* _Exercise goal_:
For the word "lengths", determine how many lines of the entries below contain it, and give only that number.

* _Records for the task_:
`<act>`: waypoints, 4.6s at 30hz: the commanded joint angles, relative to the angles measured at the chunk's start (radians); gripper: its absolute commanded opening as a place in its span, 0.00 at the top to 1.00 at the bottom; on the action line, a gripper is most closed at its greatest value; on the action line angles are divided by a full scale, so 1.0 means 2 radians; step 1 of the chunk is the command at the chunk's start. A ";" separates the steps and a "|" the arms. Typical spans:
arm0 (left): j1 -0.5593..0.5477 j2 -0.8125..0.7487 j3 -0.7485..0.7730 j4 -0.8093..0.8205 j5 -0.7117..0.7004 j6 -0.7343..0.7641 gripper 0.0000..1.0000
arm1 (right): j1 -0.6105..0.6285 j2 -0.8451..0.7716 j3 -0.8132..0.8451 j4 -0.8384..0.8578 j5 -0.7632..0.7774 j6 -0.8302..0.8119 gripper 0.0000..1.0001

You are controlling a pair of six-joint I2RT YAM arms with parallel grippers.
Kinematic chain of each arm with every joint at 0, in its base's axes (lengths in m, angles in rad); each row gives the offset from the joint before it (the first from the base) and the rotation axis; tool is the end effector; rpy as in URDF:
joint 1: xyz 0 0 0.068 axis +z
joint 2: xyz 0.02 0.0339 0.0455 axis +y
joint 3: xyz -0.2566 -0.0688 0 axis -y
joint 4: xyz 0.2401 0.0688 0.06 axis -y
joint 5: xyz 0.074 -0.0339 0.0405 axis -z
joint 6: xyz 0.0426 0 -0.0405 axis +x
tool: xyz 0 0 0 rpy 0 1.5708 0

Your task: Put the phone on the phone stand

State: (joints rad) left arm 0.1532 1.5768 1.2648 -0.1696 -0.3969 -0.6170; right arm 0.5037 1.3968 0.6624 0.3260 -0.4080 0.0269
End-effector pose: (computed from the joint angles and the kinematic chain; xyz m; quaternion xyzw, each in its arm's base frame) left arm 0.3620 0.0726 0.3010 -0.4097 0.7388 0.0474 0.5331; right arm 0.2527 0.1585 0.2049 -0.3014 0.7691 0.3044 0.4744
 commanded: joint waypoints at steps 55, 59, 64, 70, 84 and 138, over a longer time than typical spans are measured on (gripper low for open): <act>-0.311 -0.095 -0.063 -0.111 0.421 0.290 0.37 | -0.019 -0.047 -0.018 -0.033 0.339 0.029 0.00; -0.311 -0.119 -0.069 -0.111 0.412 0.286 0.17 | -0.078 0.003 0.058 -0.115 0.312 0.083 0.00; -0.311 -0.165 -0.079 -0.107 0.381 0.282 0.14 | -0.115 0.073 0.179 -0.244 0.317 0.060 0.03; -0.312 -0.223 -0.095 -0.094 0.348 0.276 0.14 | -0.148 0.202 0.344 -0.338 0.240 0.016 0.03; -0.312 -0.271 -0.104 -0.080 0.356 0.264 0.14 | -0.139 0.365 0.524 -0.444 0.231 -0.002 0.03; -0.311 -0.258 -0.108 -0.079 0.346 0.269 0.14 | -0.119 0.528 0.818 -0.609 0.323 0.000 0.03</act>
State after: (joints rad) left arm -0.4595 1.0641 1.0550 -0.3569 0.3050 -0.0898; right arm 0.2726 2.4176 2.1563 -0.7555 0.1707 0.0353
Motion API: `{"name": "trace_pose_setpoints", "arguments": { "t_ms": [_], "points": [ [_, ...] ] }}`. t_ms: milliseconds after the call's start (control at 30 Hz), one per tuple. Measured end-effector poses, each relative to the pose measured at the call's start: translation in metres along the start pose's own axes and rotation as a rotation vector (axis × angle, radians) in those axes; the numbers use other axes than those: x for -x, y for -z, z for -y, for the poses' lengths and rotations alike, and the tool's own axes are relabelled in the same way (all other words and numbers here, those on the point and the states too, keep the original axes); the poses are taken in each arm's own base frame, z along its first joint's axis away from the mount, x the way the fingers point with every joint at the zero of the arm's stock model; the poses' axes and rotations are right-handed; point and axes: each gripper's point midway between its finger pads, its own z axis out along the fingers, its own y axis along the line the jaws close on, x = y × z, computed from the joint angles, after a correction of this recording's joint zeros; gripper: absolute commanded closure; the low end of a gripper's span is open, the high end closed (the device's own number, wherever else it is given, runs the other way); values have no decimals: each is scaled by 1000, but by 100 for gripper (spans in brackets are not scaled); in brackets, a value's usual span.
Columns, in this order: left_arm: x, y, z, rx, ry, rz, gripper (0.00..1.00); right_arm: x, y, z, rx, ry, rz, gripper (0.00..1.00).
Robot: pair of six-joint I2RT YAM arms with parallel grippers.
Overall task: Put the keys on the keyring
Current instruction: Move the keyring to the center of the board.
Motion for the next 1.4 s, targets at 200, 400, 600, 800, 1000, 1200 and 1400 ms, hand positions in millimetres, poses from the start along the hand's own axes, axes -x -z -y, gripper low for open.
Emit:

* _Solution to this problem_:
2